We all know that a picture is worth a thousand words; we're visual learners, us human beings, and we like images. We like color and detail and brightness and contrast.
Last week, I had a two-hour photo shoot for a book I've written. This was a completely new experience for me; never have I "played" for hours in front of an assembly of photographic equipment and smiled for over 400 photos. (That's a lot of "say cheese!") Once I got over my insecurity, it was pretty fun, really. I felt like a magazine model, and I may or may not have created a little fantasy in my head about having to hurry up and get this cover shoot done before hopping the next plane to Milan for Fashion Week.
My photographer, Peter, made it easy enough to smile for the camera, as he is also a Broadway actor who can do an uncanny impression of Christopher Walken, which made me laugh until I spit and snorted. (We didn't use those shots.)
We were several frames into the shoot before he turned his camera around to show me an image on the LCD screen. "I mean, look at that," he said, kissing the tips of his fingers. "Is that gorgeous, or what?" I took a step forward, leaned over, and looked at the little screen. And silently gasped.
For lack of a gentler term, I looked. . . old. I couldn't understand it; I had just had my photo taken the day before, with my friend's digital camera, and I hadn't looked old. What had happened to me in twenty-four hours?
Peter later explained to me that when a professional photographer takes a picture of his subject, the camera takes in every aspect of the person -- every bit of visual information -- and presents the image completely unprocessed, in "RAW" format.

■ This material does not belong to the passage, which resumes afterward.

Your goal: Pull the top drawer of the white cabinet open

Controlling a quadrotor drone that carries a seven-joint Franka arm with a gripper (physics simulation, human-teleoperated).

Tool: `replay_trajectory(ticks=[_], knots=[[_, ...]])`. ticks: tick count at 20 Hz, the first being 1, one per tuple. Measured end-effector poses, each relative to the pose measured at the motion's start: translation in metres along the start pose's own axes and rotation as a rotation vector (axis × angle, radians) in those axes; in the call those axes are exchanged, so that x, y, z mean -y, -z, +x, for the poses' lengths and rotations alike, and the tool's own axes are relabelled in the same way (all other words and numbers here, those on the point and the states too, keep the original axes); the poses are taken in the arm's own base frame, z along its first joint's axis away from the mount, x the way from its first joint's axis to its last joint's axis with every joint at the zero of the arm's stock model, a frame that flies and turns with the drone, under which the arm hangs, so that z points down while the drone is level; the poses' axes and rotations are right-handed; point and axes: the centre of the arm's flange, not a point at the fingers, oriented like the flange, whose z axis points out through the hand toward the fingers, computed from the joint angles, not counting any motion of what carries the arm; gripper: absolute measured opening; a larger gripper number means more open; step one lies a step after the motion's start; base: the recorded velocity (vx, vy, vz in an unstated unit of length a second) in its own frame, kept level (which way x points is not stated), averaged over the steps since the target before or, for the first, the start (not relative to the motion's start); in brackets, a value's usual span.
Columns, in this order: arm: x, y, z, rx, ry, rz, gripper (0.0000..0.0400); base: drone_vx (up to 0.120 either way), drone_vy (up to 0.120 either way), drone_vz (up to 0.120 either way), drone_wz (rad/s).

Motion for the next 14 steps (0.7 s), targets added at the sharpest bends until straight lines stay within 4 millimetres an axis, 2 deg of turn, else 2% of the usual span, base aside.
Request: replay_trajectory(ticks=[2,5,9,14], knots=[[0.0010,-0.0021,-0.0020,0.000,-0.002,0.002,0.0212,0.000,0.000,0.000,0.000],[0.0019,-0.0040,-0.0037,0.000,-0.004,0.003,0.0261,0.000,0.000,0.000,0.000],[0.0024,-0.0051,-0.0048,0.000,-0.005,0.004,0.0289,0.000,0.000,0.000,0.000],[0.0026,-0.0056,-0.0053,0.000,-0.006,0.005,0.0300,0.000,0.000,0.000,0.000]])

The image is then processed and retouched later; shadows are adjusted, color and skin tone are corrected, etc. Evidently, our modern-day digital cameras do this automatically, which is why the images we see of ourselves on them are kinder and gentler than the one I was seeing on Peter's camera screen.
I thought about this throughout the evening, each time Peter showed me a proof and kissed his fingertips and said "Stunning!" or "Lovely!" or "Gorge!" I wondered how he could say such things, with my undereye circles and crow's feet and laugh lines so naked and exposed on his LCD screen. I figured either he was being extremely kind or he was rather full-of-it.

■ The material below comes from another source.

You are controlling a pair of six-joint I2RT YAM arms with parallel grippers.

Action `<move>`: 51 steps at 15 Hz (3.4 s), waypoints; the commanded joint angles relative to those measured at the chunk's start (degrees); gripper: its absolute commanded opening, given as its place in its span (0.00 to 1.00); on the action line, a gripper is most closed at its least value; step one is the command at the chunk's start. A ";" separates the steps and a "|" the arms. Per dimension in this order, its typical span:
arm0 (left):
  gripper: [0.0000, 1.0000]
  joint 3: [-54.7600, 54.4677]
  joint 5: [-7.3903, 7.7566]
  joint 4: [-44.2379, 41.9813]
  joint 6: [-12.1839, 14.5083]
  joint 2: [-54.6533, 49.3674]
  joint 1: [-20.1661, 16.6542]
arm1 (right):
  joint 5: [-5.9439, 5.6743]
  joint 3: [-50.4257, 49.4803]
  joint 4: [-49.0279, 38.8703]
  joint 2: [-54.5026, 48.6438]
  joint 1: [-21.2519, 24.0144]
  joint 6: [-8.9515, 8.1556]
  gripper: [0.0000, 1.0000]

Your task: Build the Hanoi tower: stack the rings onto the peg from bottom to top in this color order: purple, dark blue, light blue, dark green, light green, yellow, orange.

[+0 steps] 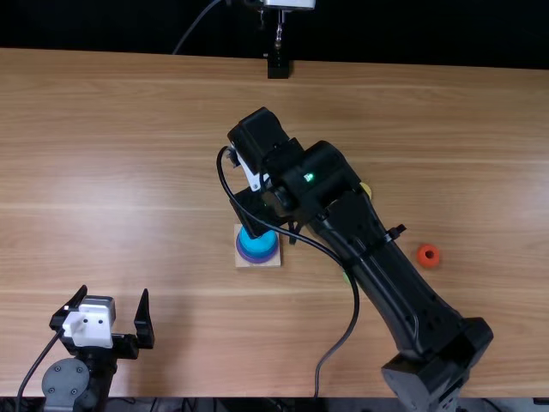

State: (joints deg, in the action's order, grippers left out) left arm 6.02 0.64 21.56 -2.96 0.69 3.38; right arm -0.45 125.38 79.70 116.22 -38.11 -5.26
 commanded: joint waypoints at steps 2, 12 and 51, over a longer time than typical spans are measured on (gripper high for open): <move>1.00 -6.02 0.83 4.70 0.85 -0.69 -0.04 | 0.24 1.27 -0.01 0.49 -1.09 -0.33 0.00; 1.00 -6.02 0.73 4.59 0.85 -0.69 -0.04 | 0.13 0.74 0.10 2.78 -1.00 -0.23 0.00; 1.00 -6.02 0.83 4.70 0.85 -0.69 -0.04 | 0.24 -70.36 -37.03 -41.69 17.37 -0.12 1.00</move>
State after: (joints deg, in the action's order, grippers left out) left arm 6.02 0.67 21.56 -2.94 0.69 3.38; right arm -0.47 55.77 42.46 75.57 -21.19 -5.17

And then it hit me: he was already "seeing" the finished product in his mind's eye. He wasn't seeing the flaws on the screen; after hundreds of photo sessions, he had learned to see the images not for what they were, but for what they would be when he was finished with them.

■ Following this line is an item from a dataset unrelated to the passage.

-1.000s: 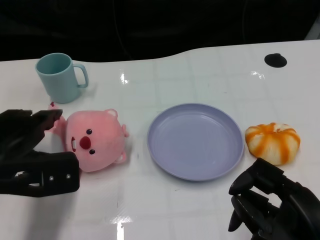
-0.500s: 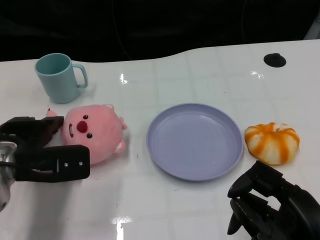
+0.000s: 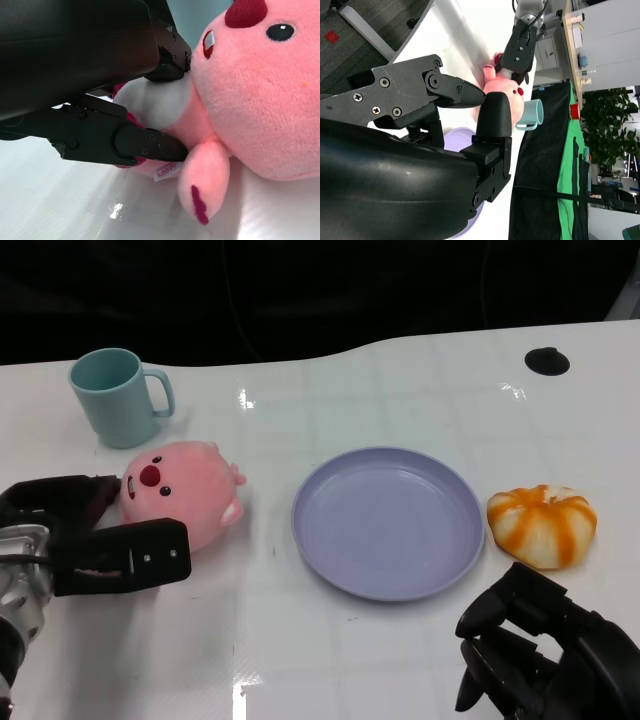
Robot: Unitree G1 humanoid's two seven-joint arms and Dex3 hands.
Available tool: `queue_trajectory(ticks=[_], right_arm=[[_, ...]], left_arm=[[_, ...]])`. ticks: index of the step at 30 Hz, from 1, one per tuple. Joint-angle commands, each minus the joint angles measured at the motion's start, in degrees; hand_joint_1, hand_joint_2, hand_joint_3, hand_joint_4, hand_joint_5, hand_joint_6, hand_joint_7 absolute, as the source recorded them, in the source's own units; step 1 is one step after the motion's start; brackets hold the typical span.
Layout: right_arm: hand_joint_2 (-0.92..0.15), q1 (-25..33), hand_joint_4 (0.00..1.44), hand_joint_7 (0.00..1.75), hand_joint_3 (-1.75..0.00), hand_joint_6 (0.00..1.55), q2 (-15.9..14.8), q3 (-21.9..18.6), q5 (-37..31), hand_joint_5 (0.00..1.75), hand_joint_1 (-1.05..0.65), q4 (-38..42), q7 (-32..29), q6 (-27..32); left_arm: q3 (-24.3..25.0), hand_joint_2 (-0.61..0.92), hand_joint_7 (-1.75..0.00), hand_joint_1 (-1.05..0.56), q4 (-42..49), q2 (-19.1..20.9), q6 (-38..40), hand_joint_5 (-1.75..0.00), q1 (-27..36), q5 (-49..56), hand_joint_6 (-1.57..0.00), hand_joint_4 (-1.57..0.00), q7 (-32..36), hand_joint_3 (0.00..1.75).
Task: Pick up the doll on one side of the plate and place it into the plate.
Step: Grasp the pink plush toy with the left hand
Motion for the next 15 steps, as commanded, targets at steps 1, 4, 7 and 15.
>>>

The allegory wasn't lost on me. I realized then that this is how God sees us. He looks at us and sees all -- the flaws, the imperfections, the problem areas -- and yet He is able to look beyond what is to what will be. He peers into our hearts, and nothing is hidden from Him. Almighty God is always able to see us in "RAW" format -- like it or not. But His vision isn't limited to that. Just as Peter saw beauty in my raw photos, envisioning what they would be once he was done working on them, God sees beauty in us, despite our weaknesses and blemishes. He sees what we will be when He is done working on us.
I imagine that Peter's work is endlessly easier than God's, since photos don't fight the process like people do. Peter's work on my raw photos probably took a couple of hours. God's work on my raw heart is taking considerably longer to complete. I am grateful that God doesn't charge by the hour.
All in all, it was a humbling experience, even after my little Milan fantasy. If you have an opportunity to see yourself in the "RAW", I encourage you to be a visionary and cut yourself some slack. . .
God isn't finished with you, either.